Cosa significa vivere la guerra giorno dopo giorno, tra le macerie delle case e delle speranze? Il libro ‘Non siamo numeri – Le voci dei giovani di Gaza’ (Nutrimenti), curato da Ahmed Alnaouq e Pam Bailey, cerca di rispondere a questa domanda, offrendo una prospettiva intima e profonda sulla realtà di Gaza. Il volume, in uscita il 9 maggio, raccoglie le testimonianze di giovani palestinesi cresciuti durante le continue crisi che hanno colpito la regione. Attraverso i loro racconti, poesie e riflessioni, emerge un quadro vivido e commovente di una vita segnata dalla violenza, dalla perdita e dalla resilienza.

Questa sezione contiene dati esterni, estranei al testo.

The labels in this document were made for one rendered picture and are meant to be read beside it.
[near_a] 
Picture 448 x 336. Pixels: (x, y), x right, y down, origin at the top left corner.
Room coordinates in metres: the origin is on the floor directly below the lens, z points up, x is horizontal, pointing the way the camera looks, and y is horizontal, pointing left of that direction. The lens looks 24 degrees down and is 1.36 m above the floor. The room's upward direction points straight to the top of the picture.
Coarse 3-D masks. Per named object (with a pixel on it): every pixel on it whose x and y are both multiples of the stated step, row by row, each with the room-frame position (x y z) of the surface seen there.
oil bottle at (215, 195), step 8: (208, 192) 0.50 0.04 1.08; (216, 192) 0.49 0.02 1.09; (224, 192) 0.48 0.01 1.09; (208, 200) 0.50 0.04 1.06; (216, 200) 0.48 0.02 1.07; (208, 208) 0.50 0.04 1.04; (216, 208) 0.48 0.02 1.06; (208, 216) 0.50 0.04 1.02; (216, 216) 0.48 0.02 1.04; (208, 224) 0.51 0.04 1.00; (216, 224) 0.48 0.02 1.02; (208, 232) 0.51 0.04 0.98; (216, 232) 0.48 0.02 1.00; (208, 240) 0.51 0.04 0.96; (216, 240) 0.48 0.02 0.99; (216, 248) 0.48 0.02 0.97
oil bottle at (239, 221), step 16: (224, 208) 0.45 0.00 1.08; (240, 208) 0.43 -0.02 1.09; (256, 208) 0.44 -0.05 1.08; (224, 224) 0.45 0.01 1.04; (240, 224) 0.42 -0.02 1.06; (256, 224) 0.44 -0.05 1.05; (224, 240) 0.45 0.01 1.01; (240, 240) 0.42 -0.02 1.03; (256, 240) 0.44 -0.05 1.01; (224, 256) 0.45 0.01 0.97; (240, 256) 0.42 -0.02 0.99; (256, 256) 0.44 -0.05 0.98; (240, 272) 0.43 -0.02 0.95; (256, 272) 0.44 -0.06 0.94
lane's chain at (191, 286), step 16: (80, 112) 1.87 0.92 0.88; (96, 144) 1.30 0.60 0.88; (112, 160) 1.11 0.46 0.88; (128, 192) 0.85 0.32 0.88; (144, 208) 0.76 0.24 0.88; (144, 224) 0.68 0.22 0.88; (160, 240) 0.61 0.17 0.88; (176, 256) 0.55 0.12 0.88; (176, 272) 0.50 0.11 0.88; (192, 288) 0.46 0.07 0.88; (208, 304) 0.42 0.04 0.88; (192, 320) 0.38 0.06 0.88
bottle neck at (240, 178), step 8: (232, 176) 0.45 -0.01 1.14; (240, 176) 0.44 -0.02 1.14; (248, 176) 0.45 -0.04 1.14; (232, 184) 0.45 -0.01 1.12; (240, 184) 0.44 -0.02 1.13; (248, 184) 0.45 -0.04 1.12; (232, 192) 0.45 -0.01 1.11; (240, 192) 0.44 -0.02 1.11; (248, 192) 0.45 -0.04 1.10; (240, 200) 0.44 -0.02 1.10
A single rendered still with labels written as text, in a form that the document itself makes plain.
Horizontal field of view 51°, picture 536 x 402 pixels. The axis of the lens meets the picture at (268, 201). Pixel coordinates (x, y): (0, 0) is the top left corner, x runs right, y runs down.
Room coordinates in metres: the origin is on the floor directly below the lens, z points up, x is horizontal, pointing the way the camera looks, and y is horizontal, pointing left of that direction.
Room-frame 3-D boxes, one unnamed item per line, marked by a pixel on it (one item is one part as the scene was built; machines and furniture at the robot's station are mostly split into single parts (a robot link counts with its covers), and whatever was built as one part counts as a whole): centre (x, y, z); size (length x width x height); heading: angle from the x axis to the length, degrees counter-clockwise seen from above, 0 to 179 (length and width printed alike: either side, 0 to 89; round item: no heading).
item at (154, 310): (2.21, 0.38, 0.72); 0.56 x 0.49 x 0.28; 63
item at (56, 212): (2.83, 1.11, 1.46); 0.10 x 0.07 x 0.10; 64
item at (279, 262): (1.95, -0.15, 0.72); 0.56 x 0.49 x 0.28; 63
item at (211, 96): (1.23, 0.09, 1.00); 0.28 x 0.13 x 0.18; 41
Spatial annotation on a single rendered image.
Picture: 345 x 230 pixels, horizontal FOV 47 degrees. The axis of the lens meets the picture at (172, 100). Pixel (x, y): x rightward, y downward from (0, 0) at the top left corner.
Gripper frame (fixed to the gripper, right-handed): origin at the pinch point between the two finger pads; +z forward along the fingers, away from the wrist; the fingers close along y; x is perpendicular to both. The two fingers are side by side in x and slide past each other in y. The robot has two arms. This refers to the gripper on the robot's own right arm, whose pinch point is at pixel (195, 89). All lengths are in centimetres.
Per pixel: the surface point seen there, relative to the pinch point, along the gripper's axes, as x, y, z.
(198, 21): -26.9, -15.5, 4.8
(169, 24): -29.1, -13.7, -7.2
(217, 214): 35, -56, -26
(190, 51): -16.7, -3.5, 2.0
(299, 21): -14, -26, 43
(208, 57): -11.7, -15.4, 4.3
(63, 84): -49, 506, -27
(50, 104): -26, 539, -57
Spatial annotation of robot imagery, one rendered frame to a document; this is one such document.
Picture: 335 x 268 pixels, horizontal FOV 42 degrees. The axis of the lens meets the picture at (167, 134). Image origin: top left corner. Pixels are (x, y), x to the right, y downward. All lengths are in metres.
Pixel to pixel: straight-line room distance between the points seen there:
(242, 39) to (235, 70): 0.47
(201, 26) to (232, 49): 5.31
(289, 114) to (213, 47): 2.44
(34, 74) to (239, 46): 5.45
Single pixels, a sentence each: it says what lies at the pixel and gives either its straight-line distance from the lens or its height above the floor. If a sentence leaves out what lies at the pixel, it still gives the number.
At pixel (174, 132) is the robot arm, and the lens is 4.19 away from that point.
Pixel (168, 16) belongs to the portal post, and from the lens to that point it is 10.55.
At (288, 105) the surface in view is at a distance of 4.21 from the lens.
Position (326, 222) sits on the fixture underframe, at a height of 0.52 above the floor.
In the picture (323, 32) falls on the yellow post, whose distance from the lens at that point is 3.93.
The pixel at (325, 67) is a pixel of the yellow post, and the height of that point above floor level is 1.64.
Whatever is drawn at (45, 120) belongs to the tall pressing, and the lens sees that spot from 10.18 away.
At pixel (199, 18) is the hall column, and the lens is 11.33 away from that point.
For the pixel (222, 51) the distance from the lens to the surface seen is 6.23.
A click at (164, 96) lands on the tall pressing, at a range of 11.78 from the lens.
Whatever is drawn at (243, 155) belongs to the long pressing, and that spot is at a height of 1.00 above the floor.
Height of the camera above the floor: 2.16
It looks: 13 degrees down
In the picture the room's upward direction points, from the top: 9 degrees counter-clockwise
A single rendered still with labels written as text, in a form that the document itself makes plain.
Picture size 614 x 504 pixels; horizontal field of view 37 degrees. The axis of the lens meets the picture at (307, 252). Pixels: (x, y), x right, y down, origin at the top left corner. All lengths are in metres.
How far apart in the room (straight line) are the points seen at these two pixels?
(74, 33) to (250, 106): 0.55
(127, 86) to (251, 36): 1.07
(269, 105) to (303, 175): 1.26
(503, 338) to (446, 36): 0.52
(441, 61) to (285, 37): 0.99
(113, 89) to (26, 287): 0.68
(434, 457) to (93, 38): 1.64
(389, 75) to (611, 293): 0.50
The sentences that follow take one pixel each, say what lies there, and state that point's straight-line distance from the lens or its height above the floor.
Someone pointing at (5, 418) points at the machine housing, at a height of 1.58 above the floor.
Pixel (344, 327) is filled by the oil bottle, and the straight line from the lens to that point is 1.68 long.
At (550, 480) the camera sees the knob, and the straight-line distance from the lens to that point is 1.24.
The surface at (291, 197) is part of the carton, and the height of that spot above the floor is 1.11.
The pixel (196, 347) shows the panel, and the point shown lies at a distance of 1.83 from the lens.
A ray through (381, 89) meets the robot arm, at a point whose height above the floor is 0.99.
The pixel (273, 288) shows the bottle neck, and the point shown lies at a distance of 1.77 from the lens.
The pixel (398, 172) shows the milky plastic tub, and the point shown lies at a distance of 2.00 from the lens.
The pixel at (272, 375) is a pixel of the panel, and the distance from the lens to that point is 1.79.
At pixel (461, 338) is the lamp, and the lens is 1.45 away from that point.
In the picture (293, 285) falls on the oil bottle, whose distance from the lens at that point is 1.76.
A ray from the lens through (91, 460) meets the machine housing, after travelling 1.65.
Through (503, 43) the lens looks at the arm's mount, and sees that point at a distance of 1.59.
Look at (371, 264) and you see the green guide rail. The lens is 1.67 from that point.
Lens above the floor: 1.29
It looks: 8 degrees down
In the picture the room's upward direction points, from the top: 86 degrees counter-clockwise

Storie di disperazione, resilienza e speranza

Il progetto ‘We Are Not Numbers’, nato nel 2015, ha dato voce a questi giovani, permettendo loro di condividere le proprie esperienze e di raccontare il conflitto da una prospettiva ‘interna’. Il libro raccoglie oltre 70 contributi di autori palestinesi tra i 18 e i 29 anni, che scrivono di un conflitto che non è iniziato il 7 ottobre, ma che da tempo immemore provoca traumi, perdite e sconfitte in ogni fazione. Le storie sono suddivise per anno, offrendo al lettore una panoramica dell’evoluzione della vita a Gaza nel corso del tempo. Tra le pagine, si incontrano personaggi indimenticabili, come il fratello di Alnaouq, ucciso da un missile dopo una vita trascorsa a vedere sangue e morte, o il bambino morto nell’attesa di un permesso per curarsi in un ospedale israeliano.

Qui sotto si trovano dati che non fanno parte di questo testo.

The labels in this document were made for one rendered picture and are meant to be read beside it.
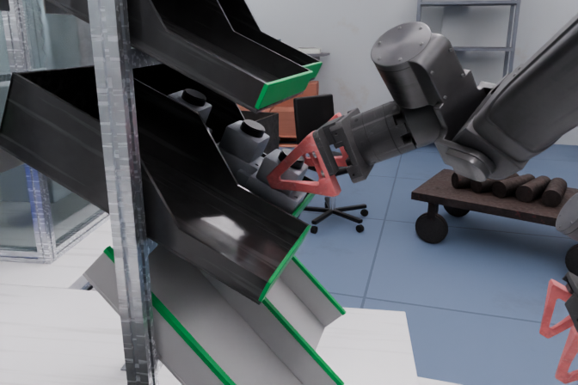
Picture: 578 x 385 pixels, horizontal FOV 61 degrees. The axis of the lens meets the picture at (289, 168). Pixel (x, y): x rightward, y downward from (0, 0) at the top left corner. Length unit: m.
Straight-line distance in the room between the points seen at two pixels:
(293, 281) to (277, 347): 0.15
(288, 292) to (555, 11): 6.55
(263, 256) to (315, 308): 0.28
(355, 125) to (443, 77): 0.11
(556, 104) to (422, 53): 0.12
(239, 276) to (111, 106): 0.17
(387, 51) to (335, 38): 6.60
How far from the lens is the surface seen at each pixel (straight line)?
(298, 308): 0.73
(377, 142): 0.51
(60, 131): 0.47
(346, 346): 0.95
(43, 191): 1.30
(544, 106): 0.39
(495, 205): 3.35
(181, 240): 0.43
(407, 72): 0.46
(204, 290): 0.59
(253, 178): 0.57
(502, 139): 0.43
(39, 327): 1.10
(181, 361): 0.50
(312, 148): 0.48
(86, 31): 1.48
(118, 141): 0.40
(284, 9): 7.24
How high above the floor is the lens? 1.41
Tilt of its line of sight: 16 degrees down
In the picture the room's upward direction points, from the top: straight up
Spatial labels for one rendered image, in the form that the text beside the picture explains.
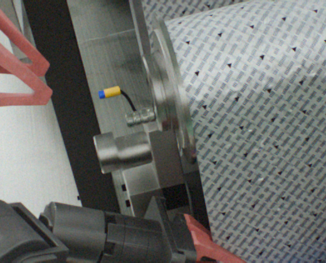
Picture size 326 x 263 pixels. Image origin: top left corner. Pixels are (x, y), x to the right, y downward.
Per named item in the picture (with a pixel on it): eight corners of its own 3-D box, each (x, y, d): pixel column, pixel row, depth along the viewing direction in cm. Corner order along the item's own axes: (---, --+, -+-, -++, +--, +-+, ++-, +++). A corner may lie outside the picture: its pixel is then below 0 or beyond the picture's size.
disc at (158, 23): (166, 107, 87) (143, -16, 78) (171, 106, 87) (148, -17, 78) (199, 196, 75) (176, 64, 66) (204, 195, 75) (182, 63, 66)
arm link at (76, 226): (45, 219, 70) (41, 188, 75) (24, 284, 73) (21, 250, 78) (120, 233, 72) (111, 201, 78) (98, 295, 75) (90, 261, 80)
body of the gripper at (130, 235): (167, 314, 75) (91, 303, 73) (149, 248, 84) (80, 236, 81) (192, 259, 72) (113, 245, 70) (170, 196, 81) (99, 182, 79)
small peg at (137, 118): (125, 117, 76) (128, 130, 76) (154, 109, 76) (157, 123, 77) (123, 111, 77) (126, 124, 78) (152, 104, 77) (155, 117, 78)
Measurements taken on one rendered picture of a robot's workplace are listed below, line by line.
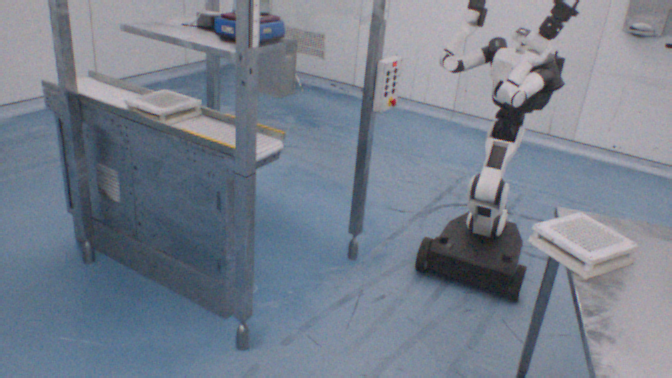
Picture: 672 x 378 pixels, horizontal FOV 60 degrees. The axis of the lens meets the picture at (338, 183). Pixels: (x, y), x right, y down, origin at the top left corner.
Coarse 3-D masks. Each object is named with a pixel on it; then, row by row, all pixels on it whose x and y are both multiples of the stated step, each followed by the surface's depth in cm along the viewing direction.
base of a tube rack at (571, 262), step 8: (536, 240) 197; (544, 240) 197; (544, 248) 194; (552, 248) 192; (560, 248) 193; (552, 256) 191; (560, 256) 189; (568, 256) 188; (624, 256) 191; (568, 264) 186; (576, 264) 184; (600, 264) 186; (608, 264) 186; (616, 264) 187; (624, 264) 190; (576, 272) 184; (584, 272) 181; (592, 272) 181; (600, 272) 184
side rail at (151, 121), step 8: (48, 88) 289; (56, 88) 285; (80, 96) 277; (88, 96) 274; (96, 104) 272; (104, 104) 269; (112, 104) 266; (120, 112) 264; (128, 112) 261; (136, 112) 259; (136, 120) 259; (144, 120) 257; (152, 120) 254; (160, 128) 252; (168, 128) 250; (176, 128) 247; (184, 136) 246; (192, 136) 243; (208, 144) 239; (216, 144) 237; (232, 152) 233
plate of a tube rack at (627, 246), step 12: (564, 216) 204; (576, 216) 205; (588, 216) 205; (540, 228) 195; (564, 228) 196; (552, 240) 190; (564, 240) 188; (624, 240) 192; (576, 252) 183; (588, 252) 183; (600, 252) 183; (612, 252) 184; (624, 252) 186
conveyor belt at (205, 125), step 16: (80, 80) 307; (96, 80) 309; (96, 96) 286; (112, 96) 288; (128, 96) 290; (192, 128) 257; (208, 128) 259; (224, 128) 261; (272, 144) 249; (256, 160) 240
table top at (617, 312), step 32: (608, 224) 217; (640, 224) 219; (640, 256) 197; (576, 288) 177; (608, 288) 178; (640, 288) 180; (608, 320) 163; (640, 320) 165; (608, 352) 151; (640, 352) 152

La politica delle piccole cose e la rivendicazione della vita

‘Non siamo numeri’ non è un libro privo di politica, ma si concentra soprattutto sulla politica delle piccole cose, sulla quotidianità di una vita segnata dalla guerra e dalle privazioni. Come quando Haya Abdullah Ahmed racconta l’assurdità di certi libri per imparare l’inglese diffusi dalle organizzazioni internazionali a Gaza, in cui viene chiesto agli alunni: ‘Ti piacerebbe andare in Canada o a Parigi?’. La risposta: ‘Sì, ma posso farlo solo nei miei sogni’. Ma tra le pagine del libro emerge anche una forte rivendicazione della vita, come scrive Anas Jnena: ‘Voglio che il mondo sappia che a Gaza gira tutto intorno alla vita’.

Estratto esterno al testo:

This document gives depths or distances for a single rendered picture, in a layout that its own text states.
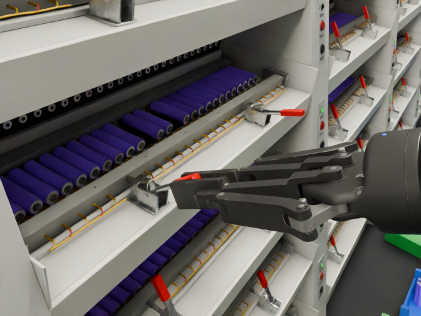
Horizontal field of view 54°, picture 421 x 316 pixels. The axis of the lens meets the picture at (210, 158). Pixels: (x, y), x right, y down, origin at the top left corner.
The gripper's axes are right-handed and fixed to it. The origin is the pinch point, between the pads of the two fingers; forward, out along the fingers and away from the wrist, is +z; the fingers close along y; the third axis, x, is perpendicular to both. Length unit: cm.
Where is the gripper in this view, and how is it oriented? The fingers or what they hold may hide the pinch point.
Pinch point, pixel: (207, 189)
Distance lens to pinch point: 41.1
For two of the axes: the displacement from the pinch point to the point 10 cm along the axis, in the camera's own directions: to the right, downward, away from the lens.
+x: -3.1, -9.1, -2.8
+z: -7.8, 0.8, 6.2
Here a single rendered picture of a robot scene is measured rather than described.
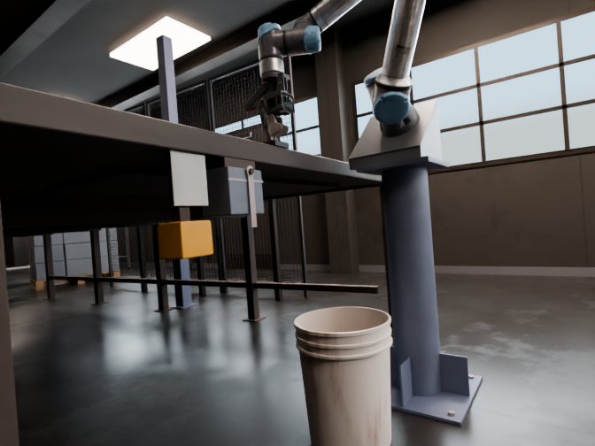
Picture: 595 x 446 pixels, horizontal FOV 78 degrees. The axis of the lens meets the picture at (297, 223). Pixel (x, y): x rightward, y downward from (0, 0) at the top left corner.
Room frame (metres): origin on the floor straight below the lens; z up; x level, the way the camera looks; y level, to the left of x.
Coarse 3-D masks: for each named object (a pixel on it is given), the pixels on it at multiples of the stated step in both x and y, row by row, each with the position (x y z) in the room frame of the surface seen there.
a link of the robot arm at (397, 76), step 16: (400, 0) 1.01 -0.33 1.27; (416, 0) 1.00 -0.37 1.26; (400, 16) 1.03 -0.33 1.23; (416, 16) 1.03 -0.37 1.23; (400, 32) 1.05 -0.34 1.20; (416, 32) 1.06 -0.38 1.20; (400, 48) 1.08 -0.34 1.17; (384, 64) 1.14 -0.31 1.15; (400, 64) 1.11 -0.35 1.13; (384, 80) 1.15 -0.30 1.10; (400, 80) 1.13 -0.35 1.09; (384, 96) 1.14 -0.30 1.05; (400, 96) 1.14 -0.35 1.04; (384, 112) 1.18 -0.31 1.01; (400, 112) 1.18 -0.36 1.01
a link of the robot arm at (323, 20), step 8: (328, 0) 1.14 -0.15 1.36; (336, 0) 1.13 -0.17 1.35; (344, 0) 1.13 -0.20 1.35; (352, 0) 1.13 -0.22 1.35; (360, 0) 1.15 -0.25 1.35; (312, 8) 1.18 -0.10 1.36; (320, 8) 1.15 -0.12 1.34; (328, 8) 1.14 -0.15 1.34; (336, 8) 1.14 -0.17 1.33; (344, 8) 1.15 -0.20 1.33; (304, 16) 1.19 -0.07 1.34; (312, 16) 1.17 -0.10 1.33; (320, 16) 1.16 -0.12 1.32; (328, 16) 1.16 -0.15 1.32; (336, 16) 1.16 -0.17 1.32; (296, 24) 1.18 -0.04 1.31; (312, 24) 1.18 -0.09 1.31; (320, 24) 1.18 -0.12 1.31; (328, 24) 1.18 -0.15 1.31
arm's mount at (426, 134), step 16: (432, 112) 1.36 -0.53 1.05; (368, 128) 1.53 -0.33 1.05; (416, 128) 1.34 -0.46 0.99; (432, 128) 1.35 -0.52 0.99; (368, 144) 1.44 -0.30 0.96; (384, 144) 1.37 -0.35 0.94; (400, 144) 1.32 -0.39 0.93; (416, 144) 1.26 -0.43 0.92; (432, 144) 1.34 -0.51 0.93; (352, 160) 1.43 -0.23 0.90; (368, 160) 1.39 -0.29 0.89; (384, 160) 1.34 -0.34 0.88
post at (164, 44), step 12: (168, 48) 3.25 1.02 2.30; (168, 60) 3.24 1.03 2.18; (168, 72) 3.23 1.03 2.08; (168, 84) 3.22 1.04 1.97; (168, 96) 3.21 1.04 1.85; (168, 108) 3.21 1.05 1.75; (168, 120) 3.21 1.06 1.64; (180, 264) 3.21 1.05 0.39; (180, 276) 3.21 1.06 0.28; (180, 288) 3.22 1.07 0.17; (180, 300) 3.22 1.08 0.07
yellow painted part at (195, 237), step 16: (176, 208) 0.81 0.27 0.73; (160, 224) 0.80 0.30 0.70; (176, 224) 0.77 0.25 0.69; (192, 224) 0.79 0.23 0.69; (208, 224) 0.83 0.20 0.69; (160, 240) 0.80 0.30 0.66; (176, 240) 0.77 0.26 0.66; (192, 240) 0.79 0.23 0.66; (208, 240) 0.83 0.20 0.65; (160, 256) 0.80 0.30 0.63; (176, 256) 0.78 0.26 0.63; (192, 256) 0.79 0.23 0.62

Un’opera necessaria per comprendere la realtà di Gaza

‘Non siamo numeri’ è un libro necessario per comprendere la realtà di Gaza al di là delle statistiche e dei reportage. Un’opera che dà voce a chi troppo spesso viene dimenticato, offrendo uno sguardo intimo e profondo sulla vita, la morte, la speranza e la resilienza di una generazione cresciuta all’ombra del conflitto.